Zod apertou os olhos para ver seu próprio homem emergindo. Com a barba cerrada e ombros largos, Nam-Ek surgiu imponente conduzindo o veículo, segurando as rédeas com uma das mãos fortes. Zod escondeu um sorriso presunçoso enquanto a plateia começava a murmurar algo relativo às feras exóticas que estavam presas à carruagem de Nam-Ek.
O mudo havia subjugado lagartos de pele negra do continente selvagem no sul de Krypton. Adornados com chifres e espinhos ao longo de seus corpos, escamas de ébano e cristas escarlates nas cabeças, eram feras acostumadas a caçar e estripar suas próprias presas. Como treinador, Nam-Ek podia ser tão feroz quanto as feras, e já havia dado chicotadas para manter as três alinhadas. O corpulento condutor parecia estar totalmente confiante.

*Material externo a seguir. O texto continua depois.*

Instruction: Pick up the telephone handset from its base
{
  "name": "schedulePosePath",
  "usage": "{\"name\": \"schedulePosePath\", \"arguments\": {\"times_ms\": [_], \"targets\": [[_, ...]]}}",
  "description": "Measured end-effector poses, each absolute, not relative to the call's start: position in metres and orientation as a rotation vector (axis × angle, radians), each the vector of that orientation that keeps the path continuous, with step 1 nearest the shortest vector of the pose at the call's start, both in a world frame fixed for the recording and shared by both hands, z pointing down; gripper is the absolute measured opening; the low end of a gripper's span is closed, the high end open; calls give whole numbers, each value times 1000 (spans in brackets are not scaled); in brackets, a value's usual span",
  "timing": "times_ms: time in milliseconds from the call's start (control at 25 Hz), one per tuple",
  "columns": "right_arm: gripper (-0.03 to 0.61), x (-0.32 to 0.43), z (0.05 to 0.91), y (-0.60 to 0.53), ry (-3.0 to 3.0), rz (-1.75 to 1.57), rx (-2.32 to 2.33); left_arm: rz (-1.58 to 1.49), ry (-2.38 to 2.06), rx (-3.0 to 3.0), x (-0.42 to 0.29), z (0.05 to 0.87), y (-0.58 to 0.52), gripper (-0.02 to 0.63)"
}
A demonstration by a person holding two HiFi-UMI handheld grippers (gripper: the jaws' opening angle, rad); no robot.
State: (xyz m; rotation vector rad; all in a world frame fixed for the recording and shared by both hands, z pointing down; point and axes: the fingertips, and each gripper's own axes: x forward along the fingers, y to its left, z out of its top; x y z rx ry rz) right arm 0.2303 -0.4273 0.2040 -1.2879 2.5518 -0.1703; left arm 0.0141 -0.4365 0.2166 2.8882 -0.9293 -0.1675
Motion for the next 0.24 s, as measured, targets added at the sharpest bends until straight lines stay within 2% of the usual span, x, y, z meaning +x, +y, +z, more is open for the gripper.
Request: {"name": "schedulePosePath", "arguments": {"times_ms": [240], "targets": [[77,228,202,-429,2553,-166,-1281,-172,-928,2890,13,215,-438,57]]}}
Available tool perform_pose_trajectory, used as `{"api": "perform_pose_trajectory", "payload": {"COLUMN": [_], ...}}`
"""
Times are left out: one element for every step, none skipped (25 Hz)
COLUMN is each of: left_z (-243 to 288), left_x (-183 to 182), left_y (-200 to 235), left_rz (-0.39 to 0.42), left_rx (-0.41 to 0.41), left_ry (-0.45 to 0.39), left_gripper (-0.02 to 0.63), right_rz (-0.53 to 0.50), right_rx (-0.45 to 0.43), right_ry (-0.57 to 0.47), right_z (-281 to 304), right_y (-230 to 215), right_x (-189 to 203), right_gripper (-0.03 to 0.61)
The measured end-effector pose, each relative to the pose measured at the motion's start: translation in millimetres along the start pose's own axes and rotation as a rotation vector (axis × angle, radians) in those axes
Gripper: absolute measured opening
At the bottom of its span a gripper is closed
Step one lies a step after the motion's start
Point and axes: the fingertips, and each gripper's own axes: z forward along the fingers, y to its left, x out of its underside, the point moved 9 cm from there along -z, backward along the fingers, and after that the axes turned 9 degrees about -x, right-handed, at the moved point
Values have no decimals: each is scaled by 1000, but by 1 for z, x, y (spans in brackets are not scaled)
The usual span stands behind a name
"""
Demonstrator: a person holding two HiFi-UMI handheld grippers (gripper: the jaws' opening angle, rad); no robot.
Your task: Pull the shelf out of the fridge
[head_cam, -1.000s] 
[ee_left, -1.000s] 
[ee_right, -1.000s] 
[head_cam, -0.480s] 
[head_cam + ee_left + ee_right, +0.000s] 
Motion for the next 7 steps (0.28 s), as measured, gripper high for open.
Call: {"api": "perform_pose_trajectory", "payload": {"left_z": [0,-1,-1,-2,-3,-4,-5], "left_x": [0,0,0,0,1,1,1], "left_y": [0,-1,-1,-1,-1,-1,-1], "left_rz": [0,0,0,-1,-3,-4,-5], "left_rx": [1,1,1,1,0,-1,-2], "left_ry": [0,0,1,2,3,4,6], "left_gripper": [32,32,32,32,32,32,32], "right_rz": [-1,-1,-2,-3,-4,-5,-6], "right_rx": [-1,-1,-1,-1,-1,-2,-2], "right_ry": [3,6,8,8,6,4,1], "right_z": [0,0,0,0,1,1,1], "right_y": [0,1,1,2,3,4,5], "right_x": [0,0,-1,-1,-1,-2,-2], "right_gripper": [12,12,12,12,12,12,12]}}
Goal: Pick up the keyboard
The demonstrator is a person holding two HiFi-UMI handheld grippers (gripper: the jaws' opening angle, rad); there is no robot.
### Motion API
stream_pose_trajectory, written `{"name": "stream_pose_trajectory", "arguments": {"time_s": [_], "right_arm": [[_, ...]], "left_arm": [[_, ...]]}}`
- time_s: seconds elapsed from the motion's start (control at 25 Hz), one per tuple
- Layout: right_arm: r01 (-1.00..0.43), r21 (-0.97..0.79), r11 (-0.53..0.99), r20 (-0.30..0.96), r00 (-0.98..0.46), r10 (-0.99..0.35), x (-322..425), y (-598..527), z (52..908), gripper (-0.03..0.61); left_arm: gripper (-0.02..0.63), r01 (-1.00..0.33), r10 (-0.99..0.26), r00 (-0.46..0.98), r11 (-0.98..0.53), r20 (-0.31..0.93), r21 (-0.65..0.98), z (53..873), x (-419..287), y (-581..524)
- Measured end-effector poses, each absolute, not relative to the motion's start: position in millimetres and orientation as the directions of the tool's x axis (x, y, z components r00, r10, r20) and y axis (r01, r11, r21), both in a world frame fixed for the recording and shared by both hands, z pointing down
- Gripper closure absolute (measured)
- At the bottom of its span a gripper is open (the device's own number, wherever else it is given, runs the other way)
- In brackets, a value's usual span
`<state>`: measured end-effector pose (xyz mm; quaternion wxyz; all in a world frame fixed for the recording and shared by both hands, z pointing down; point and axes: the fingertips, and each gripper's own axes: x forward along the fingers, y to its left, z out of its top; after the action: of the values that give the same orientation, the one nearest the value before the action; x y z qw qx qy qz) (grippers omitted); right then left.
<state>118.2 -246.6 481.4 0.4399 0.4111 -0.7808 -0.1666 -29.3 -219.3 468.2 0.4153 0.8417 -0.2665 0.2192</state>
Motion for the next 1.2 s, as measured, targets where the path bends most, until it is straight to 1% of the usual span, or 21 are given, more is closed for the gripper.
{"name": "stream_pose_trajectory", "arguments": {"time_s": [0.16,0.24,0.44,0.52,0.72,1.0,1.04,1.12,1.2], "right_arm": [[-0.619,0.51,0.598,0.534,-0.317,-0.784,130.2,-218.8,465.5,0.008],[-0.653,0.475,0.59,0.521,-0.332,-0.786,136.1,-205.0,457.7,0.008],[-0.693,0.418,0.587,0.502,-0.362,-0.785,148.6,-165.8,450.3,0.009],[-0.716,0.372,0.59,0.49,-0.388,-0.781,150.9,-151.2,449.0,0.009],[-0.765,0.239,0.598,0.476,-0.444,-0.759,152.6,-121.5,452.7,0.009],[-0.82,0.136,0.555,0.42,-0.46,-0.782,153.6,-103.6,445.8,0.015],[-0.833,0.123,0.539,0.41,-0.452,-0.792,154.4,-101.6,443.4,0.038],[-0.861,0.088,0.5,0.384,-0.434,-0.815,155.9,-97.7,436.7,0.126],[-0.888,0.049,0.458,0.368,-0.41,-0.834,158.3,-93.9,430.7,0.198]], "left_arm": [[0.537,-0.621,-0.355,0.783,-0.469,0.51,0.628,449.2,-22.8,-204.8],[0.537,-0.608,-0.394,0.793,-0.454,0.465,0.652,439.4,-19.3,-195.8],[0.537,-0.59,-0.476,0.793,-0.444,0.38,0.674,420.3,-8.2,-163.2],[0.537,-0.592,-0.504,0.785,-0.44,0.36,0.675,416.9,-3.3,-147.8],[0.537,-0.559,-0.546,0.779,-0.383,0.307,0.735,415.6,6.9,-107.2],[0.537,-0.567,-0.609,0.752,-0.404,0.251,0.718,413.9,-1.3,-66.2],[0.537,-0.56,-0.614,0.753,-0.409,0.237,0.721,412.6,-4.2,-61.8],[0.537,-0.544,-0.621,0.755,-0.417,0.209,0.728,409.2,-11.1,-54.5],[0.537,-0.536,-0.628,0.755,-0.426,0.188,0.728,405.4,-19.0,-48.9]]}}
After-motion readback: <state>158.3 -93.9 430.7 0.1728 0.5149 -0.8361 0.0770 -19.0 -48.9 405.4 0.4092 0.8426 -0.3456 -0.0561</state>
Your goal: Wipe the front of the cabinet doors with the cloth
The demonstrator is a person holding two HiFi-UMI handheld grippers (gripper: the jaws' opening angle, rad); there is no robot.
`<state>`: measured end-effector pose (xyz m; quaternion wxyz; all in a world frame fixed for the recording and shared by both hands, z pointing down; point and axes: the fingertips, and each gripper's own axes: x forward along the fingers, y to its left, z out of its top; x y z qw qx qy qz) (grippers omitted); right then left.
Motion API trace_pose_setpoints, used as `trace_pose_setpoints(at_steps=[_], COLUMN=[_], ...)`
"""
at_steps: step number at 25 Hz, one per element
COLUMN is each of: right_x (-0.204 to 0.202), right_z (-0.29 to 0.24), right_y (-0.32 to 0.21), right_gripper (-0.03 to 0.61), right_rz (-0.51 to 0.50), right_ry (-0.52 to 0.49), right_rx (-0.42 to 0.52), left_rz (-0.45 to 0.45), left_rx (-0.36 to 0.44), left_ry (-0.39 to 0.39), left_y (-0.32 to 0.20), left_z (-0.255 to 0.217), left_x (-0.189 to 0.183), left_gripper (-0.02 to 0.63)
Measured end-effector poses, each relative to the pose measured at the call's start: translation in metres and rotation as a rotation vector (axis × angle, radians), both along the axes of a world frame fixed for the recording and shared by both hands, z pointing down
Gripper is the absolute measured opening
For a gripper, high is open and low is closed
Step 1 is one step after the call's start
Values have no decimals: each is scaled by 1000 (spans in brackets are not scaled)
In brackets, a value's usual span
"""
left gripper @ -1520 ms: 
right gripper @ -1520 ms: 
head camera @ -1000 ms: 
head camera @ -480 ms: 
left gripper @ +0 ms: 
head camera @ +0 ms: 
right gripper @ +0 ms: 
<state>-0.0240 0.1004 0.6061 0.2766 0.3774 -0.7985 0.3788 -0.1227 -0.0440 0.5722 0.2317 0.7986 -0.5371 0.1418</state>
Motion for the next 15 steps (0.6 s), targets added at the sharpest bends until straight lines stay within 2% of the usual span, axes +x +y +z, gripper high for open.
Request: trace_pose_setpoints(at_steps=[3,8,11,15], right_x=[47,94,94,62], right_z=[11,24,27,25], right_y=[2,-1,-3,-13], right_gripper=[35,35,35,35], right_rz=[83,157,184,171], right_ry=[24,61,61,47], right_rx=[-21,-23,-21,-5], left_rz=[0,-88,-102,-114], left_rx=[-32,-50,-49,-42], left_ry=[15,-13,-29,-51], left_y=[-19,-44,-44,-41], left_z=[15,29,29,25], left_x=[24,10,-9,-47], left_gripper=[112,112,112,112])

Quando todas as bigas estavam posicionadas na linha de partida, o calvo e idoso líder do Conselho, Jul-Us, subiu até o pódio principal. No meio de toda a gritaria que ressoava, Zod não conseguia fazer muito mais do que aplaudir educadamente. Embora o velho Jul-Us fosse popular em Kandor, Zod o desprezava por causa de sua alta posição. Ele poderia ter sido o cabeça do Conselho, mas devido a calúnias políticas e “aliados” desleais, Zod fora descartado e posto para tomar conta da Comissão menor como prêmio de consolação. Embora tivesse, no final das contas, obtido mais poder de tal posição do que qualquer membro do Conselho pudesse perceber, jamais se esqueceria de que havia sido injustamente desprezado.